**** RECORDS FOR THE TASK ****

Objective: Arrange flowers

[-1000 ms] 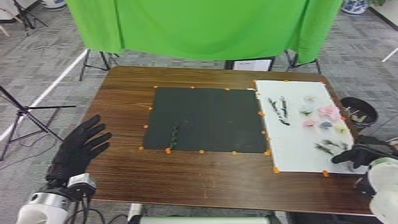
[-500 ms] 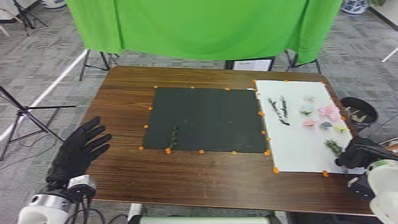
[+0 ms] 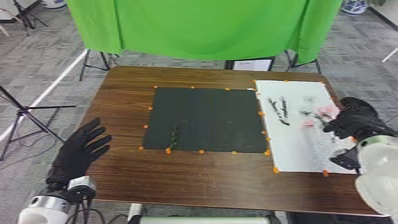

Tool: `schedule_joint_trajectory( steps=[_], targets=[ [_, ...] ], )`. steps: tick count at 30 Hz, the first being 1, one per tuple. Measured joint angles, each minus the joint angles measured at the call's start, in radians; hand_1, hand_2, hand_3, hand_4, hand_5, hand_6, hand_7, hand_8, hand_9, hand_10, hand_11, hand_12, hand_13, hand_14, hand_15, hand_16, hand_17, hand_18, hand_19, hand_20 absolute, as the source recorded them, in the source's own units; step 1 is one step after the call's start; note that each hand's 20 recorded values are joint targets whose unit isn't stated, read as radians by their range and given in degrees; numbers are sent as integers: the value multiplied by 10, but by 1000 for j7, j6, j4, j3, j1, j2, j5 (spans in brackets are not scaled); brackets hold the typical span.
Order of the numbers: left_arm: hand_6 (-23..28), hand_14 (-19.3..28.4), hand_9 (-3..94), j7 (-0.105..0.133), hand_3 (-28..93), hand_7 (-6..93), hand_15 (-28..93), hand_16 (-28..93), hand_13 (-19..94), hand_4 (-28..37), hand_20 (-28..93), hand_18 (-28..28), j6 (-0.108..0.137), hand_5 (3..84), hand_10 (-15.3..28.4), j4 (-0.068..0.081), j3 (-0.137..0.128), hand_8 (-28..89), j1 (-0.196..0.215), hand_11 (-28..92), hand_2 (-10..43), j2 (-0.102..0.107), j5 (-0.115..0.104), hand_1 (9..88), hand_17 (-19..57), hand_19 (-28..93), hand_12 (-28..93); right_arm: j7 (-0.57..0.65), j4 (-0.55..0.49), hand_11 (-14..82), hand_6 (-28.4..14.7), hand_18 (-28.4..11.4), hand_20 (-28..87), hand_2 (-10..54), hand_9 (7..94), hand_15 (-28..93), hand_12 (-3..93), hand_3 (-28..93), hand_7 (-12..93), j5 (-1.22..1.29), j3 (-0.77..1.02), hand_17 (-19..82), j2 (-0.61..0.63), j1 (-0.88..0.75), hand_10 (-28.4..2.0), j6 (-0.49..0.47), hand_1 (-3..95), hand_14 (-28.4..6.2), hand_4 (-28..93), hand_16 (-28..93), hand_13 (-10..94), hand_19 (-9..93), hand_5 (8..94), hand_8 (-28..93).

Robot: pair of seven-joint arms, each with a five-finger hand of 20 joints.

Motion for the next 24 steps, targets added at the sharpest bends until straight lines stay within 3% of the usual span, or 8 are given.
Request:
schedule_joint_trajectory(
  steps=[7, 14, 24],
  targets=[
    [32, 162, 230, -2, 702, 221, 331, 1, 192, -277, 86, 229, 4, 265, 117, -6, -6, -115, 7, 221, -42, -3, 0, 255, -92, 411, 179, 2, 2, 723, 1, -233, 732, -95, 853, 921, 563, 893, 517, 3, -260, 502, -19, 268, -75, 18, 354, -80, -80, 410, 818, 932, 803, 253],
    [33, 163, 230, -6, 703, 226, 335, 0, 192, -277, 86, 230, 4, 265, 118, -7, -3, -117, 5, 225, -45, -5, 0, 257, -93, 412, 178, -23, 118, 720, 1, -234, 738, -95, 861, 919, 565, 891, 516, -54, -562, 516, -175, 543, -73, -13, 352, -78, -65, 411, 828, 932, 809, 256],
    [32, 166, 232, -16, 702, 239, 355, -7, 192, -279, 85, 232, 3, 266, 120, -3, 9, -125, -8, 246, -46, -2, 1, 257, -93, 417, 174, -15, 255, 720, 3, -233, 742, -95, 866, 918, 564, 884, 517, -222, -811, 530, -424, 667, -71, -88, 353, -73, -56, 411, 835, 932, 813, 257]
  ],
)
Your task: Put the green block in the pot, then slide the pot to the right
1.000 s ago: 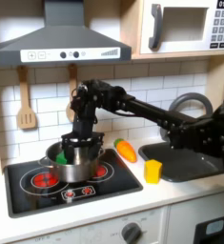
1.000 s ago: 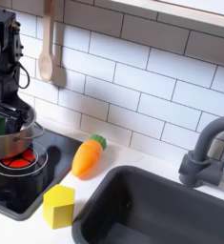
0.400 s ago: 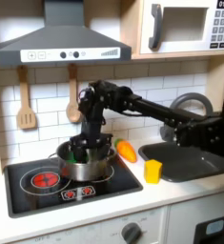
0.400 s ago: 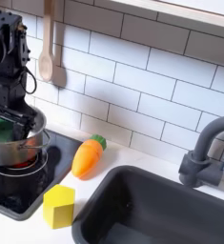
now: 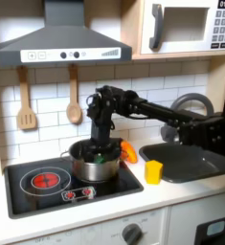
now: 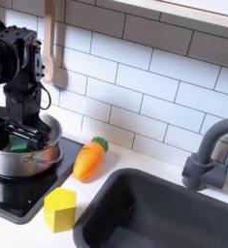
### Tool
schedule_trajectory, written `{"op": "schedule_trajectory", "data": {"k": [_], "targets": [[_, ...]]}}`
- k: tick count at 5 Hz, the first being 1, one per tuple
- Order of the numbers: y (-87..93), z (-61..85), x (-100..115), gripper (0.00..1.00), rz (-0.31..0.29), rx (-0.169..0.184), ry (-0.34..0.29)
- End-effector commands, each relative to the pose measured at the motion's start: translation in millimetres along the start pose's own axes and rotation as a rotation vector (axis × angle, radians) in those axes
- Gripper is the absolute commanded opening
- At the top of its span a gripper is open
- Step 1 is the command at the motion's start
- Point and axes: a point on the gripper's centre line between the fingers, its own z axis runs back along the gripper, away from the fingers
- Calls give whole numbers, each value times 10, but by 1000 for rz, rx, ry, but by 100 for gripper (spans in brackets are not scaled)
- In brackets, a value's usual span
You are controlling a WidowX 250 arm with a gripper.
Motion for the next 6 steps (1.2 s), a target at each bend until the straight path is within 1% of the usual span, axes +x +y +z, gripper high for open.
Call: {"op": "schedule_trajectory", "data": {"k": [1, 2, 4, 5, 6], "targets": [[-107, 3, -45, 100, -17, -10, 5], [-128, 5, -74, 100, -19, -17, 7], [-278, 3, -146, 100, -39, -33, 17], [-351, 21, -166, 100, -58, -33, 15], [-346, 51, -160, 100, -56, -28, 10]]}}
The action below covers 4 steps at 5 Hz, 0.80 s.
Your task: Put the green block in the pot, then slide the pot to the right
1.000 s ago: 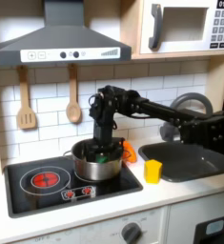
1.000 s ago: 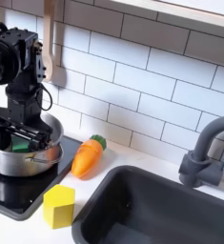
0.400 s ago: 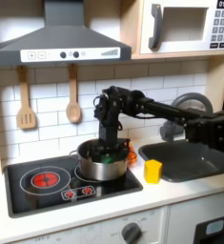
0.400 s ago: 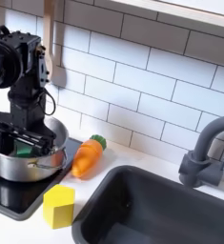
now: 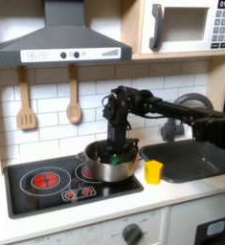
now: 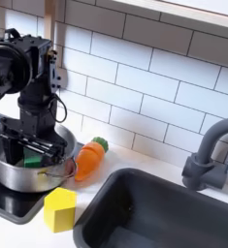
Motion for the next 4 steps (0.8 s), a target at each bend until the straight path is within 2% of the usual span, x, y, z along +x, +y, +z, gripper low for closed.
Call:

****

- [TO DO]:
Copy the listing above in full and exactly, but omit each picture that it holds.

- [THE COMPLETED TASK]:
Objective: Arrange flowers

[-1000 ms] 
[-500 ms] 
[+0 ms] 

Tool: `schedule_joint_trajectory( steps=[_], targets=[ [_, ...] ], )`. steps: tick count at 30 Hz, the first being 1, one per tuple. Measured joint angles, each minus the joint angles measured at the call's start, in radians; hand_1, hand_2, hand_3, hand_4, hand_5, hand_6, hand_7, hand_8, hand_9, hand_10, hand_11, hand_12, hand_13, hand_14, hand_15, hand_16, hand_17, hand_18, hand_19, hand_20 absolute, as the source recorded them, in the source's own units; step 1 is one step after the call's start; note that each hand's 20 recorded values are joint targets whose unit isn't stated, read as radians by their range and given in degrees; numbers are sent as integers: the value multiplied by 10, but by 1000 for j7, j6, j4, j3, j1, j2, j5 (spans in brackets are not scaled); brackets hold the typical span.
Order of the numbers: left_arm: hand_6 (-23..28), hand_14 (-19.3..28.4), hand_9 (-3..94), j7 (-0.105..0.133), hand_3 (-28..93), hand_7 (-6..93), hand_15 (-28..93), hand_16 (-28..93), hand_13 (-19..94), hand_4 (-28..37), hand_20 (-28..93), hand_18 (-28..28), j6 (-0.108..0.137), hand_5 (3..84), hand_10 (-15.3..28.4), j4 (-0.068..0.081), j3 (-0.137..0.128), hand_8 (-28..89), j1 (-0.196..0.215), hand_11 (-28..92), hand_2 (-10..43), j2 (-0.102..0.107), j5 (-0.115..0.104), hand_1 (9..88), hand_17 (-19..57), hand_19 (-28..93), hand_12 (-28..93); right_arm: j7 (-0.57..0.65), j4 (-0.55..0.49), hand_11 (-14..82), hand_6 (-28.4..14.7), hand_18 (-28.4..11.4), hand_20 (-28..87), hand_2 (-10..54), hand_9 (7..94), hand_15 (-28..93), hand_12 (-3..93), hand_3 (-28..93), hand_7 (-12..93), j5 (-1.22..1.29), j3 (-0.77..1.02), hand_17 (-19..82), j2 (-0.61..0.63), j1 (-0.88..0.75), hand_10 (-28.4..2.0), j6 (-0.49..0.47), hand_1 (-3..95), hand_14 (-28.4..6.2), hand_4 (-28..93), hand_16 (-28..93), hand_13 (-10..94), hand_19 (-9..93), hand_5 (8..94), hand_8 (-28..93).

Robot: pair of seven-joint arms, each with a five-finger hand of 20 joints.

Motion for the next 24 steps, targets added at the sharpest bends until straight lines stay within 3% of the usual span, or 8 are given.
Request:
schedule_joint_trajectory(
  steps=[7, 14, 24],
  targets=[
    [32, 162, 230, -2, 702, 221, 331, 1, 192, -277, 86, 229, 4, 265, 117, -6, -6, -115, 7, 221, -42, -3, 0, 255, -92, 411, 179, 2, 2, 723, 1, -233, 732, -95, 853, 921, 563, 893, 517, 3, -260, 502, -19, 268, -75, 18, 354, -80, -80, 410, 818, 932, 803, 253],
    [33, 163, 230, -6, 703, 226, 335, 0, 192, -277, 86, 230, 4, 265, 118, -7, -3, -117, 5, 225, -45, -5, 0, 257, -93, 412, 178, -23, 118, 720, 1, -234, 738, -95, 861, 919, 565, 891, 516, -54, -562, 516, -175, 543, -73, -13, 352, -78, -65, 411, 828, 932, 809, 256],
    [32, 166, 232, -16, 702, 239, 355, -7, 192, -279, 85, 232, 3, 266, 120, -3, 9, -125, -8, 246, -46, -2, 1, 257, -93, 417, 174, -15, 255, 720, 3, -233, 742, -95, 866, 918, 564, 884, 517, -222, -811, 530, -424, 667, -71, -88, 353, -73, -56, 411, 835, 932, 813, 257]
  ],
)
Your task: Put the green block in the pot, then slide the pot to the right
1.000 s ago: 
1.000 s ago: 
0.400 s ago: 
0.400 s ago: 
now: 
now: 
### Tool
schedule_trajectory, written `{"op": "schedule_trajectory", "data": {"k": [_], "targets": [[_, ...]]}}`
- k: tick count at 5 Hz, the first being 1, one per tuple
- Order of the numbers: y (-87..93), z (-61..85), x (-100..115), gripper (0.00..1.00), rz (-0.31..0.29), rx (-0.169..0.184), ry (-0.34..0.29)
- End-effector commands, each relative to the pose measured at the motion's start: translation in millimetres along the start pose's own axes and rotation as a rotation vector (axis × angle, radians) in those axes
- Gripper is the absolute commanded opening
- At the top of its span a gripper is open
- Step 1 is the command at the motion's start
- Point and axes: a point on the gripper's centre line between the fingers, its own z axis runs back along the gripper, away from the fingers
- Calls give whole numbers, each value times 10, but by 1000 for rz, rx, ry, but by 100 for gripper (spans in brackets are not scaled)
- In brackets, a value's usual span
You are controlling a WidowX 250 arm with a gripper.
Motion for the next 6 steps (1.2 s), a target at each bend until the straight path is within 1% of the usual span, axes +x +y +z, gripper high for open.
Call: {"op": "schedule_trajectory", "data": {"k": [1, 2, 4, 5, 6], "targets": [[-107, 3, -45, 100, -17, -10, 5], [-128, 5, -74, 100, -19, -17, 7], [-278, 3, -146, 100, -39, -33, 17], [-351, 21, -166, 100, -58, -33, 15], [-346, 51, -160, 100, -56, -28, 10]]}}
The action below covers 4 steps at 5 Hz, 0.80 s.
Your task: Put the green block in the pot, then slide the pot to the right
1.000 s ago: 
1.000 s ago: 
0.400 s ago: 
0.400 s ago: 
now: 
now: 
Motion for the next 4 steps (0.8 s), a target at each bend until the straight path is within 2% of the usual span, x, y, z along +x, +y, +z, gripper low for closed.
Call:

The requested output has been given in full.